● What the exercise asks
Take the lines below beginning at the line that has "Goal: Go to" and stopping after the line that has "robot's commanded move", and print them exactly as they are, with no other lines.

[Stored data entries]
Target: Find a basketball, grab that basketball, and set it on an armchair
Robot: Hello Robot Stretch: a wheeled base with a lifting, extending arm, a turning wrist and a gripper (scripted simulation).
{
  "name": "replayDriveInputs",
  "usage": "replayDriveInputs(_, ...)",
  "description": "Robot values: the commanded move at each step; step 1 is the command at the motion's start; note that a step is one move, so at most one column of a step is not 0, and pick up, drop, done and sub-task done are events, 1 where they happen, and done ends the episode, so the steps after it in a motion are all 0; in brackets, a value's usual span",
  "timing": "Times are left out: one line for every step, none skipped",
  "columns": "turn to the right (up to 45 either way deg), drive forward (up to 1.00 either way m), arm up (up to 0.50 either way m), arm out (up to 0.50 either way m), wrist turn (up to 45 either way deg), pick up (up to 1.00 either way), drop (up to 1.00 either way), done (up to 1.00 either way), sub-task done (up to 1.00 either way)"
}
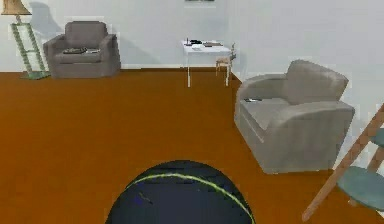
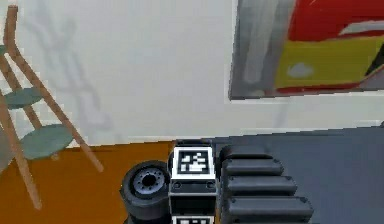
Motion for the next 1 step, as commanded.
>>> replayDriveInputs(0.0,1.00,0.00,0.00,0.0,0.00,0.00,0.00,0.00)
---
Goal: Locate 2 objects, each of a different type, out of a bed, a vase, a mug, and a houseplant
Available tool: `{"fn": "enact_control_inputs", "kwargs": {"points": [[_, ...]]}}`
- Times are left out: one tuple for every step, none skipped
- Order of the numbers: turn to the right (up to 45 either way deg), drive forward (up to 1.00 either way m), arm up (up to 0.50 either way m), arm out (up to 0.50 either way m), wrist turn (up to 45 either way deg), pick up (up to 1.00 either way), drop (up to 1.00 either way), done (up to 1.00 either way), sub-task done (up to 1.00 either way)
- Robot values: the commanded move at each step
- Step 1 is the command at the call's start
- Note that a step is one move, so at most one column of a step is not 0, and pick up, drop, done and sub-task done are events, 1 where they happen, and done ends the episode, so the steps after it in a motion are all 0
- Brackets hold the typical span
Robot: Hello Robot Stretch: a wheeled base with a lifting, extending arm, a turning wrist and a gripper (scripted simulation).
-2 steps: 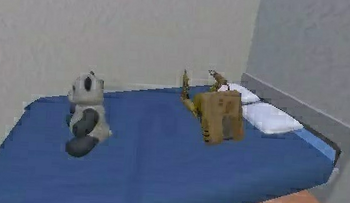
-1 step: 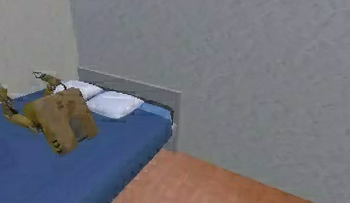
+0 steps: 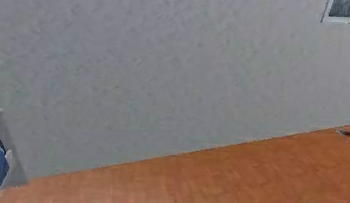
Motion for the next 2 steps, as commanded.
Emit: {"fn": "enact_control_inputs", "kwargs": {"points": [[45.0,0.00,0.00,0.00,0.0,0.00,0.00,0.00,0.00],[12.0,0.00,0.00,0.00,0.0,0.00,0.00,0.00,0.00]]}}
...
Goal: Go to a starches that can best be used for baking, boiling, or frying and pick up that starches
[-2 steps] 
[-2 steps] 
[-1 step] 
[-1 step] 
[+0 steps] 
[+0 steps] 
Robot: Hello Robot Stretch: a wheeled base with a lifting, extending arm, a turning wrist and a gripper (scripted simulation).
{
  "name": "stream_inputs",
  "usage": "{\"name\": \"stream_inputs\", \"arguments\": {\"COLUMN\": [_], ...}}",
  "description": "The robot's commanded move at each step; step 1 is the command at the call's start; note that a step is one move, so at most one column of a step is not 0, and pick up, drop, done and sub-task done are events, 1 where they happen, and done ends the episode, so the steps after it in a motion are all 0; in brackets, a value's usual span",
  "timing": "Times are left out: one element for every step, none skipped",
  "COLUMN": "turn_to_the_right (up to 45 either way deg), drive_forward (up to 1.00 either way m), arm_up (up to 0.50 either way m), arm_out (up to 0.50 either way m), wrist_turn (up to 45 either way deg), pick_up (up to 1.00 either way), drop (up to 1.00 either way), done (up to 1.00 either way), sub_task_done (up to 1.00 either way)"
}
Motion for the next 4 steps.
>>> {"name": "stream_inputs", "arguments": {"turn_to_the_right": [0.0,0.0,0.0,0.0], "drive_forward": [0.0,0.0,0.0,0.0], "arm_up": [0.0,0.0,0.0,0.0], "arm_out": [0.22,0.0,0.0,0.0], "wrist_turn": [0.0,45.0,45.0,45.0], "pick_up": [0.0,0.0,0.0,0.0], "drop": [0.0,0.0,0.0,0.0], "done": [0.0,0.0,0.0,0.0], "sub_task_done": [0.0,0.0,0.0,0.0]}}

● Response
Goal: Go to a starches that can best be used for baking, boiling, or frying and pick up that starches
[-2 steps] 
[-2 steps] 
[-1 step] 
[-1 step] 
[+0 steps] 
[+0 steps] 
Robot: Hello Robot Stretch: a wheeled base with a lifting, extending arm, a turning wrist and a gripper (scripted simulation).
{
  "name": "stream_inputs",
  "usage": "{\"name\": \"stream_inputs\", \"arguments\": {\"COLUMN\": [_], ...}}",
  "description": "The robot's commanded move at each step; step 1 is the command at the call's start; note that a step is one move, so at most one column of a step is not 0, and pick up, drop, done and sub-task done are events, 1 where they happen, and done ends the episode, so the steps after it in a motion are all 0; in brackets, a value's usual span",

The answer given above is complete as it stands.